Ao abrir o laudo de exames laboratoriais, muitos pacientes sentem uma leve aceleração cardíaca — não por causa da pressão arterial, mas sim ao avistar a palavra “colesterol”. A associação imediata com entupimento arterial e risco cardiovascular é tão comum quanto equivocada. Na verdade, o colesterol é uma molécula essencial ao funcionamento do organismo: participa da estrutura das membranas celulares, da síntese de hormônios esteroides (como cortisol e testosterona), da produção de ácidos biliares e até da absorção de vitaminas lipossolúveis. É, portanto, menos um vilão e mais um colaborador indispensável — desde que mantido em equilíbrio fisiológico.
O colesterol tem dois lados: funcionalidade e risco
Seu papel biológico é inquestionável: sem colesterol, as células não se organizariam adequadamente, a sinalização hormonal seria comprometida e a digestão de gorduras ficaria prejudicada. O corpo humano produz cerca de 80% do colesterol que necessita no fígado; apenas 20% provêm da dieta. Esse sistema de regulação é altamente eficiente: quando a ingestão alimentar aumenta, a síntese hepática diminui — e vice-versa. O problema surge quando esse mecanismo homeostático falha, geralmente por alterações genéticas (como na hipercolesterolemia familiar), resistência à insulina, disfunção tireoidiana ou inflamação crônica.
Interpretando os números no laudo: além do total
No contexto clínico, o valor isolado do colesterol total tem utilidade limitada. O que realmente orienta o risco cardiovascular é o perfil lipídico completo: colesterol total, colesterol HDL (“bom”, pois promove o transporte reverso de colesterol para o fígado), colesterol LDL (“ruim”, pois pode infiltrar-se na parede arterial e iniciar a formação de placas ateroscleróticas) e triglicerídeos. A relação LDL/HDL e o colesterol não-HDL (calculado como colesterol total menos HDL) são indicadores ainda mais preditivos do risco aterosclerótico do que o LDL isolado. Importante lembrar que um único exame pode ser influenciado por fatores transitórios — jejum inadequado, estresse agudo, infecções recentes ou uso de certos medicamentos — razão pela qual a avaliação deve sempre considerar a história clínica e, quando necessário, repetir o exame após quatro a oito semanas.

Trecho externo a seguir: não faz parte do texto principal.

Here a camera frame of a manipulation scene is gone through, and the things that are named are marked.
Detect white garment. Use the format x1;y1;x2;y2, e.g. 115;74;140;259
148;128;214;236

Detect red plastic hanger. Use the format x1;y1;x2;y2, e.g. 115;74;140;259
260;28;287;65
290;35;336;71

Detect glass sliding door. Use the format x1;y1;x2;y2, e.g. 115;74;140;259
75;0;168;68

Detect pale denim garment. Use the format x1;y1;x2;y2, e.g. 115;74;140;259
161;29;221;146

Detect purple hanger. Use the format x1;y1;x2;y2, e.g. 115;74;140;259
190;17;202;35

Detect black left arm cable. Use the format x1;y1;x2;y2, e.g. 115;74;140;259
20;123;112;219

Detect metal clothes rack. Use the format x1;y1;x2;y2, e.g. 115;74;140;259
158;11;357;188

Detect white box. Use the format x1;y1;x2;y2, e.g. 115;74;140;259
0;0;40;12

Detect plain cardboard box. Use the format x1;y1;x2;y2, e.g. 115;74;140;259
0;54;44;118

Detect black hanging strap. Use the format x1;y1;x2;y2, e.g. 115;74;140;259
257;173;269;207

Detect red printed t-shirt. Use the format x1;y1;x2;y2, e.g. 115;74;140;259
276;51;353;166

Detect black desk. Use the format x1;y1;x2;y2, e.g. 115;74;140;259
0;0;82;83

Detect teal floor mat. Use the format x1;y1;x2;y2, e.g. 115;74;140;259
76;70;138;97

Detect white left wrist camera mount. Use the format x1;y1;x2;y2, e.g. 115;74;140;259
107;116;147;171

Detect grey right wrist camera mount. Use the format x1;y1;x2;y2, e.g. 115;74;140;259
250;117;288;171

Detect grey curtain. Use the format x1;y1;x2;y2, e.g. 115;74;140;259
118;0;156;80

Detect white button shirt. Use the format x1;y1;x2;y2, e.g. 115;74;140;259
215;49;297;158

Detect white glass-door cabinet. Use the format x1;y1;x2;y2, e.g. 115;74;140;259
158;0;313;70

Desmistificando mitos frequentes
Um dos equívocos mais persistentes é a crença de que consumir gema de ovo eleva diretamente o colesterol sérico. Estudos robustos, incluindo metanálises publicadas no *Journal of the American College of Cardiology*, demonstram que, para a maioria das pessoas, a ingestão dietética de colesterol tem impacto modesto nos níveis plasmáticos — muito menor do que o efeito nocivo das gorduras trans e das gorduras saturadas em excesso, presentes em alimentos ultraprocessados, frituras e produtos industrializados. Outro mito é associar obesidade ao único determinante de dislipidemia: indivíduos magros podem apresentar hipercolesterolemia primária por fatores genéticos ou sedentarismo, enquanto alguns pacientes com sobrepeso têm perfis lipídicos normais graças a hábitos saudáveis e boa sensibilidade metabólica.
Estratégias baseadas em evidências para manter o equilíbrio lipídico
A intervenção não farmacológica continua sendo a primeira linha de abordagem. A prática regular de atividade física aeróbica moderada — como caminhada rápida (150 minutos/semana), natação ou ciclismo — aumenta significativamente os níveis de HDL e melhora a função endotelial. Do ponto de vista nutricional, priorizar alimentos ricos em fibras solúveis (aveia, leguminosas, maçã com casca), ômega-3 de origem marinha (peixes gordurosos como salmão e sardinha), gorduras monoinsaturadas (azeite de oliva extravirgem, abacate, oleaginosas) e fitoesteróis (presentes em cereais integrais e sementes) demonstrou reduzir o LDL em até 10–15% em ensaios clínicos randomizados. Já o consumo excessivo de carboidratos refinados e álcool está associado ao aumento dos triglicerídeos e à redução do HDL — um padrão metabólico conhecido como dislipidemia aterogênica.
Em resumo, o colesterol não é um inimigo a ser eliminado, mas um parâmetro a ser compreendido dentro de um quadro fisiológico amplo. Seu valor no laudo deve desencadear reflexão clínica, não pânico. A saúde cardiovascular é construída diariamente — não com restrições radicais, mas com escolhas coerentes, sustentáveis e embasadas na ciência.